- _WORK ORDER_: Using the material below, work out how many lines contain "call". Only the number is wanted.

====

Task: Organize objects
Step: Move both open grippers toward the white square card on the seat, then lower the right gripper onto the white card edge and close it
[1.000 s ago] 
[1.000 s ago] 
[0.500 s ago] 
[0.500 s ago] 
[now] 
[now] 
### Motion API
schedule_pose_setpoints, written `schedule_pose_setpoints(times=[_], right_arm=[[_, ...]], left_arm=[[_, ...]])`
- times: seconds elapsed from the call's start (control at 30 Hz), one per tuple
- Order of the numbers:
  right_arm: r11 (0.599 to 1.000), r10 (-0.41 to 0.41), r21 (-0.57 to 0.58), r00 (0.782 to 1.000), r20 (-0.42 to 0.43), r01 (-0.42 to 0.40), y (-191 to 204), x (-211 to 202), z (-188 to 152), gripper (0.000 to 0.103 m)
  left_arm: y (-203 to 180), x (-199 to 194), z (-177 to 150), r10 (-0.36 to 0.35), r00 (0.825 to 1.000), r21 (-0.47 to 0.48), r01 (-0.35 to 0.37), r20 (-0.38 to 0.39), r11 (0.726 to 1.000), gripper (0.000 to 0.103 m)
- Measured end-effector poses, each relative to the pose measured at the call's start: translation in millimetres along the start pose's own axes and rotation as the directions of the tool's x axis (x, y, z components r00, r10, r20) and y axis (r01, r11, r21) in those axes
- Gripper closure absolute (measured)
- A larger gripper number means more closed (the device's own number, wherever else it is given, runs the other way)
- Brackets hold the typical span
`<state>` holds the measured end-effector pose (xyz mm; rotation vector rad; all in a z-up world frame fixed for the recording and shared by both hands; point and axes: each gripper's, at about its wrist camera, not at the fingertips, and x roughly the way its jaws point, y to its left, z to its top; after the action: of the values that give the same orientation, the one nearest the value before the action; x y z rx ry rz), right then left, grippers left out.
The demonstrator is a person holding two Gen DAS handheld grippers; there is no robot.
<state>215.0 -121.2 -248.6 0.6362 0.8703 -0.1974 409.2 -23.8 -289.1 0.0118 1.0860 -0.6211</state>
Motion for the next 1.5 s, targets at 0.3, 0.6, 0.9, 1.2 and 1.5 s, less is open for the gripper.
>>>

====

- _EXERCISE ANSWER_: 2